Count all lines holding "trace" in the data below and say the number, nothing more.

BEGIN Data provided

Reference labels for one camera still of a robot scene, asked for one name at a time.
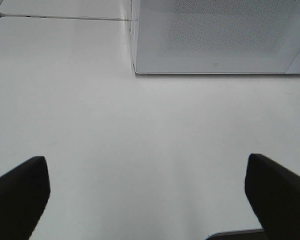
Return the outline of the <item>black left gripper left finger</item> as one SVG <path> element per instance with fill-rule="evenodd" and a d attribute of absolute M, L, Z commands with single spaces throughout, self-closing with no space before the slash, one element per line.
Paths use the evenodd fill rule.
<path fill-rule="evenodd" d="M 30 239 L 50 193 L 44 156 L 34 156 L 0 176 L 0 240 Z"/>

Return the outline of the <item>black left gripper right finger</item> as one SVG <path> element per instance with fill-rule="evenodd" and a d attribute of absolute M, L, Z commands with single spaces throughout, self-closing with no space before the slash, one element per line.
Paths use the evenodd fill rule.
<path fill-rule="evenodd" d="M 245 195 L 270 240 L 300 240 L 300 176 L 274 160 L 252 153 Z"/>

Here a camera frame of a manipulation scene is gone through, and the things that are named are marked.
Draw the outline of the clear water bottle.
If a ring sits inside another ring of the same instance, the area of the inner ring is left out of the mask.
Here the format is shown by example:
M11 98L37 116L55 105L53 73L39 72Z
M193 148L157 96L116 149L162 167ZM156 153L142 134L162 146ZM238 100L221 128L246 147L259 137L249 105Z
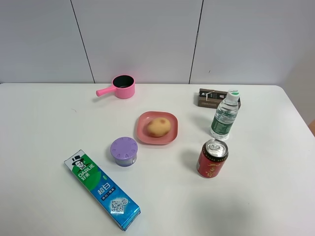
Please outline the clear water bottle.
M227 140L231 127L238 115L240 93L237 89L230 89L226 97L220 102L210 127L211 136L219 140Z

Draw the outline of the red drink can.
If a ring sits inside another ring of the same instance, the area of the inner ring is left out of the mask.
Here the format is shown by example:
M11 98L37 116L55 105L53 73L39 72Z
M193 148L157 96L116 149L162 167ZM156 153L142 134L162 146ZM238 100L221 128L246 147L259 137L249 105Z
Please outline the red drink can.
M219 174L227 158L227 144L218 139L210 139L202 146L196 164L197 170L205 178L214 178Z

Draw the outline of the pink square plate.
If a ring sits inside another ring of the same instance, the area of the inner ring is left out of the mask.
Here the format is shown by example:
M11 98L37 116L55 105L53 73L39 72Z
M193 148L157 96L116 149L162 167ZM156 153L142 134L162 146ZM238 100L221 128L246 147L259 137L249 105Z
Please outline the pink square plate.
M147 130L149 122L155 118L166 118L170 121L170 131L163 137L153 137ZM148 111L140 115L136 124L136 136L139 141L149 145L167 145L178 135L178 120L168 112Z

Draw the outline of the pink toy saucepan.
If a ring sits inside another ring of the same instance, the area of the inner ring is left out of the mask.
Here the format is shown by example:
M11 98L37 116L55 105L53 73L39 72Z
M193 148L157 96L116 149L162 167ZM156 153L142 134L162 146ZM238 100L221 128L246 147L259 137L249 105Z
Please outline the pink toy saucepan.
M97 90L97 97L113 92L119 99L128 99L135 94L135 80L129 75L120 75L113 79L108 88Z

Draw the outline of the purple lidded round container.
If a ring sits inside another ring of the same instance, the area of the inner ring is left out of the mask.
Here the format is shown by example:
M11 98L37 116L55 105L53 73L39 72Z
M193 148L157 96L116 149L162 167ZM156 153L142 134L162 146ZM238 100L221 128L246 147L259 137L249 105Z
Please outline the purple lidded round container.
M137 151L137 142L130 137L120 137L110 146L110 152L116 164L122 167L128 167L135 163Z

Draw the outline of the Darlie toothpaste box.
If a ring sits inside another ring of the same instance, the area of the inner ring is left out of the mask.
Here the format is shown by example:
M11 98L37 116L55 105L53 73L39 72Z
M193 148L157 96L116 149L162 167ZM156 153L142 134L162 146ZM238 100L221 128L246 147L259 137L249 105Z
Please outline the Darlie toothpaste box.
M64 164L109 213L120 229L126 231L141 213L139 205L82 150L65 160Z

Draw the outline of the brown potato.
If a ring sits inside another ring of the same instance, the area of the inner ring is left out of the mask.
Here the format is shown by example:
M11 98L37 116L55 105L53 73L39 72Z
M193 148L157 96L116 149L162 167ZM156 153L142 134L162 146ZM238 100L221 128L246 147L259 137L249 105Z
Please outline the brown potato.
M171 123L166 118L155 118L147 125L147 131L152 137L163 137L171 130Z

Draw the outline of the brown rectangular box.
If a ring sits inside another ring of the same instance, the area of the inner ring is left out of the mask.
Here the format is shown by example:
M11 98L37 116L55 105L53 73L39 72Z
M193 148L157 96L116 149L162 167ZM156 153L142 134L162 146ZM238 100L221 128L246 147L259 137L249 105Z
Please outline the brown rectangular box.
M220 104L223 104L223 101L226 99L228 94L230 94L233 98L236 98L236 95L239 95L239 91L237 89L220 91L200 88L197 105L205 108L218 108Z

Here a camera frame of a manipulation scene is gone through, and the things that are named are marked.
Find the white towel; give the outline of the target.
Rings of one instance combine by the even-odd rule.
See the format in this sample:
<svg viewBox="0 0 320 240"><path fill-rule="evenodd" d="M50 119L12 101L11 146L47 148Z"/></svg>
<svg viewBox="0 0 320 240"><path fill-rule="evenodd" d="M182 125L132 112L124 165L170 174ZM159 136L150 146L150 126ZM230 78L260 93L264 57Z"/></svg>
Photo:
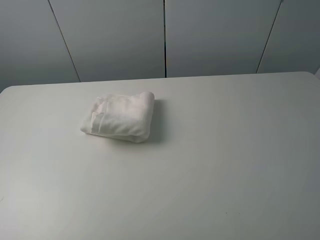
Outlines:
<svg viewBox="0 0 320 240"><path fill-rule="evenodd" d="M155 95L97 97L80 130L89 135L142 143L149 138Z"/></svg>

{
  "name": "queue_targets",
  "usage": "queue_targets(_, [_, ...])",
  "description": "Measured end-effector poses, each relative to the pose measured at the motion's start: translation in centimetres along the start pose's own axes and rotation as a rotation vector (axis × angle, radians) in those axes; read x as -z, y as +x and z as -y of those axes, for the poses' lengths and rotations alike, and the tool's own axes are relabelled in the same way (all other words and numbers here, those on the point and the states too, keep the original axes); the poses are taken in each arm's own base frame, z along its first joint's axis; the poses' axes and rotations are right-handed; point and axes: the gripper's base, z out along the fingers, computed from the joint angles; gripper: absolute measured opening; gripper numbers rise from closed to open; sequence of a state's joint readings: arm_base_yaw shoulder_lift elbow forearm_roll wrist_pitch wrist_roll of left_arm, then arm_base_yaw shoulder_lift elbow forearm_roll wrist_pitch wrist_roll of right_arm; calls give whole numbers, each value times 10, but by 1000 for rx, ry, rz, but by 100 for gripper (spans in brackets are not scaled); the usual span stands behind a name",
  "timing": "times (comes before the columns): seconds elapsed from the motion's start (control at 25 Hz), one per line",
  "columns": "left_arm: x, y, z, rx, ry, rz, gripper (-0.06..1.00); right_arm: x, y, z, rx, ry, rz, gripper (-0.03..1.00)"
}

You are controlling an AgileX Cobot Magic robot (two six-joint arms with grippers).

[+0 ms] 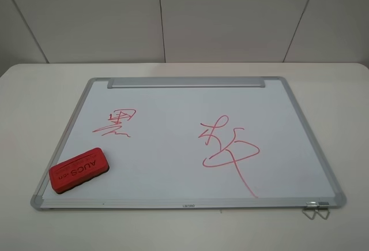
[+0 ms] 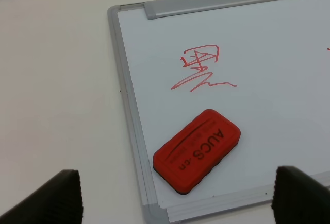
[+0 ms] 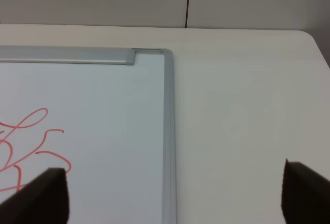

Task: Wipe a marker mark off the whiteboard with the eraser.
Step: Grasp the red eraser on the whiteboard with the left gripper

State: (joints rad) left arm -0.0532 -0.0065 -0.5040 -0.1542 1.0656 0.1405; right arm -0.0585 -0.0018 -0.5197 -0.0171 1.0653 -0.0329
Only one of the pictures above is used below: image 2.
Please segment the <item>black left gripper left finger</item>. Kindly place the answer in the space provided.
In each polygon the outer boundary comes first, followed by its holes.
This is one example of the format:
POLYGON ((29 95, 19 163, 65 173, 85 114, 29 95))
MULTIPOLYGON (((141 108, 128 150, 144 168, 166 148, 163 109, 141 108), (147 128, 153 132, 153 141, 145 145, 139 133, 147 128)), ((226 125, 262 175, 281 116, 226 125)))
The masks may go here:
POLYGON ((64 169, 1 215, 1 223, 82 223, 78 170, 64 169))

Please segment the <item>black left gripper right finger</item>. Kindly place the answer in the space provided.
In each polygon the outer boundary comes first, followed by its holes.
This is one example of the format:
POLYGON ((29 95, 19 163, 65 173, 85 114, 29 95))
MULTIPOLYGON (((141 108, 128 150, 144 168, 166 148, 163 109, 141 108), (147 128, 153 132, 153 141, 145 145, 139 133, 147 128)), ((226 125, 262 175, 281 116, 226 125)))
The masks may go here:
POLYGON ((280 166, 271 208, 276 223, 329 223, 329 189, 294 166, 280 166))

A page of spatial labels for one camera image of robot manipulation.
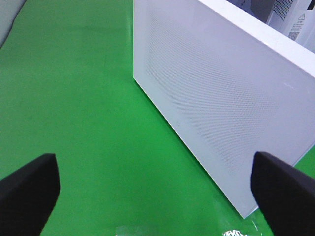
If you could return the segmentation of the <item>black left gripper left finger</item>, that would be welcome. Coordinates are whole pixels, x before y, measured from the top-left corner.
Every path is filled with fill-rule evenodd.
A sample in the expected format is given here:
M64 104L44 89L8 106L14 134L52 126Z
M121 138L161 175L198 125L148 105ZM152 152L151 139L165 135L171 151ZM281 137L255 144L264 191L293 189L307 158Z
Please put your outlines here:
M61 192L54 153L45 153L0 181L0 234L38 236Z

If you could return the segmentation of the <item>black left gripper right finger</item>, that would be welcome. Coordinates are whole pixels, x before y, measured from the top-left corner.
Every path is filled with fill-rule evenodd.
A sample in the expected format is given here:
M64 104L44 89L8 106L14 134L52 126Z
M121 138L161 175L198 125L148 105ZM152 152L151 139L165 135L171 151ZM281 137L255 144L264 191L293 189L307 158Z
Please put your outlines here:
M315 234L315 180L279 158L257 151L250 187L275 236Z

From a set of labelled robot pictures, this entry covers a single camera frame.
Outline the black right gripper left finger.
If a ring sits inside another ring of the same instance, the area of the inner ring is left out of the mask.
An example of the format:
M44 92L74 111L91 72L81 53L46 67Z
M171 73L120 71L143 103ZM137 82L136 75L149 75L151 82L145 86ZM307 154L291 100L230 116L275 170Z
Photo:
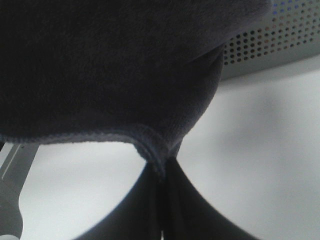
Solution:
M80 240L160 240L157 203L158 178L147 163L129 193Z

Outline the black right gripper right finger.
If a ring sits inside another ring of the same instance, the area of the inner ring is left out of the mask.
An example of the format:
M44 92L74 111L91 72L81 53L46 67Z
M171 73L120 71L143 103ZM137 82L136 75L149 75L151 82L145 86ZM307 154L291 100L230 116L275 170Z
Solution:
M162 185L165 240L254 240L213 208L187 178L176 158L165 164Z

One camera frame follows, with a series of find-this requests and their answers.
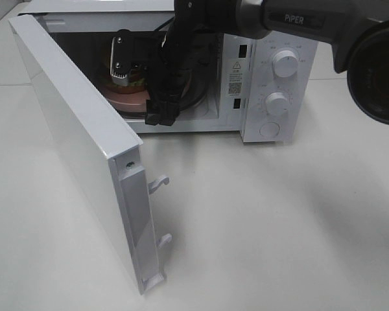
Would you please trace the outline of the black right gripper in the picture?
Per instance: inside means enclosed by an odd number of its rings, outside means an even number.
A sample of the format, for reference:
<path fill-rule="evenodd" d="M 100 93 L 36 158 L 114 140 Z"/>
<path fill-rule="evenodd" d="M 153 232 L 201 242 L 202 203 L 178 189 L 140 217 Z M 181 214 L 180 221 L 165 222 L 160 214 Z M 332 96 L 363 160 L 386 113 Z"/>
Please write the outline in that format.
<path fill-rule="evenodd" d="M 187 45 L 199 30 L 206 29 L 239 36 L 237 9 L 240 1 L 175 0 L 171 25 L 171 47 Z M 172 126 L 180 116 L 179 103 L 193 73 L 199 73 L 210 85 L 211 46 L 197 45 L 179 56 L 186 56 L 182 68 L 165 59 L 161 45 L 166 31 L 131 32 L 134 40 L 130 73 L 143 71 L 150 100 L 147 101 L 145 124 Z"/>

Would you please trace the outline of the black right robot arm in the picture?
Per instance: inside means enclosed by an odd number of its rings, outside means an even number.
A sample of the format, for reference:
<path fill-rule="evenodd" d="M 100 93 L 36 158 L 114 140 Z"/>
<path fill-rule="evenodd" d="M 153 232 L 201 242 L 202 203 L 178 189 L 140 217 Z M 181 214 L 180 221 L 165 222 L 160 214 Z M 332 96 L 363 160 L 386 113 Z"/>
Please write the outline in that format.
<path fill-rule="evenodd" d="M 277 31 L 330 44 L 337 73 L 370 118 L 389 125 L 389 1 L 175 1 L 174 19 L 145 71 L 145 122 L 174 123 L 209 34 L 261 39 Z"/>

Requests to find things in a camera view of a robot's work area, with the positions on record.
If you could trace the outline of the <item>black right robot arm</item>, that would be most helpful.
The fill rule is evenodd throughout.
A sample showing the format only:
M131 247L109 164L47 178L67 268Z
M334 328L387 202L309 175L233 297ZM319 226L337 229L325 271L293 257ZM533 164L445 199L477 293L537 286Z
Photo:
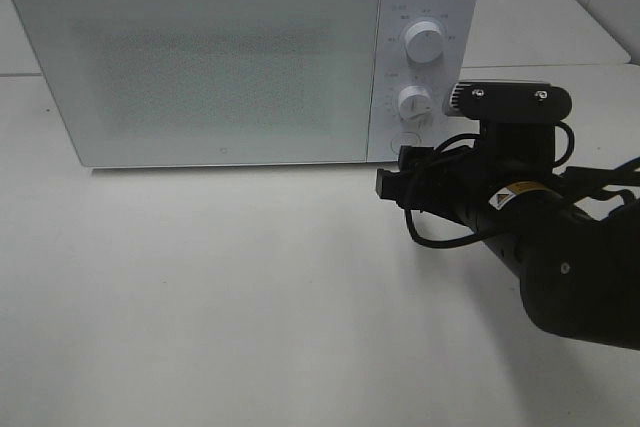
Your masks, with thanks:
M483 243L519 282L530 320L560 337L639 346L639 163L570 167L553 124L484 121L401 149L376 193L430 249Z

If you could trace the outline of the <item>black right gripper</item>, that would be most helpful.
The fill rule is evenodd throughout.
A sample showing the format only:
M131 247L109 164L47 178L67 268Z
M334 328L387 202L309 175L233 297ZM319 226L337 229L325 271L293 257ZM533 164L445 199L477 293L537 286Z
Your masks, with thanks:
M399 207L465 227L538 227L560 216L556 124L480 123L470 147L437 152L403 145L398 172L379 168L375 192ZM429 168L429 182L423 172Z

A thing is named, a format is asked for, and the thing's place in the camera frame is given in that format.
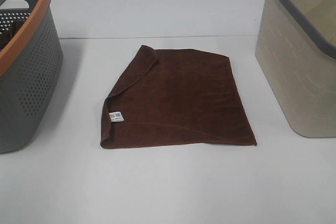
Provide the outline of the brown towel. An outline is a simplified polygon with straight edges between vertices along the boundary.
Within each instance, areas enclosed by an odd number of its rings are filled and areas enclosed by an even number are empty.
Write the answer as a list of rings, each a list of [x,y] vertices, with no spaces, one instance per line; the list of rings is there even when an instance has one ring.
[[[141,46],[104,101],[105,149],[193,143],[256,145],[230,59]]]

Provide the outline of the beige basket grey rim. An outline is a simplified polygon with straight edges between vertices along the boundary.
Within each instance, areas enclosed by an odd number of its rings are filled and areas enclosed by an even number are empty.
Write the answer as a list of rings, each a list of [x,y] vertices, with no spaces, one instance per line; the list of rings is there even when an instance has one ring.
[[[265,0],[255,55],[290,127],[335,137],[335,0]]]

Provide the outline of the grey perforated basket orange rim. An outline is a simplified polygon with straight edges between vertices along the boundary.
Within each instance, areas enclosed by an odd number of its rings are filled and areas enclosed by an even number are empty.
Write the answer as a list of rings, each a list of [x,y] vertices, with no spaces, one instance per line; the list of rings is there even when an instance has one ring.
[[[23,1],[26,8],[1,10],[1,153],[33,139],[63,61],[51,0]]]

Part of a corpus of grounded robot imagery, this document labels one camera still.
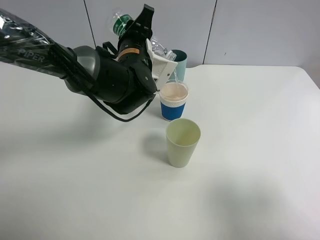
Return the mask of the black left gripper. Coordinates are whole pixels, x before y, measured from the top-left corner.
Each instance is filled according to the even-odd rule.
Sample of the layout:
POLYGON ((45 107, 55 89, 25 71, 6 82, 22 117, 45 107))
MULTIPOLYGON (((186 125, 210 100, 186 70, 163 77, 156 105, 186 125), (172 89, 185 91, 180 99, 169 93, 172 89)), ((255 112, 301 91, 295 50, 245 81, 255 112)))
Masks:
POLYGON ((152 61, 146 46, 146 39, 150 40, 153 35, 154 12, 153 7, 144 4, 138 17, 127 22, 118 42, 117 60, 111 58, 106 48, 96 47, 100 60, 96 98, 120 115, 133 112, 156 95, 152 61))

END Data provided

Worked solution
4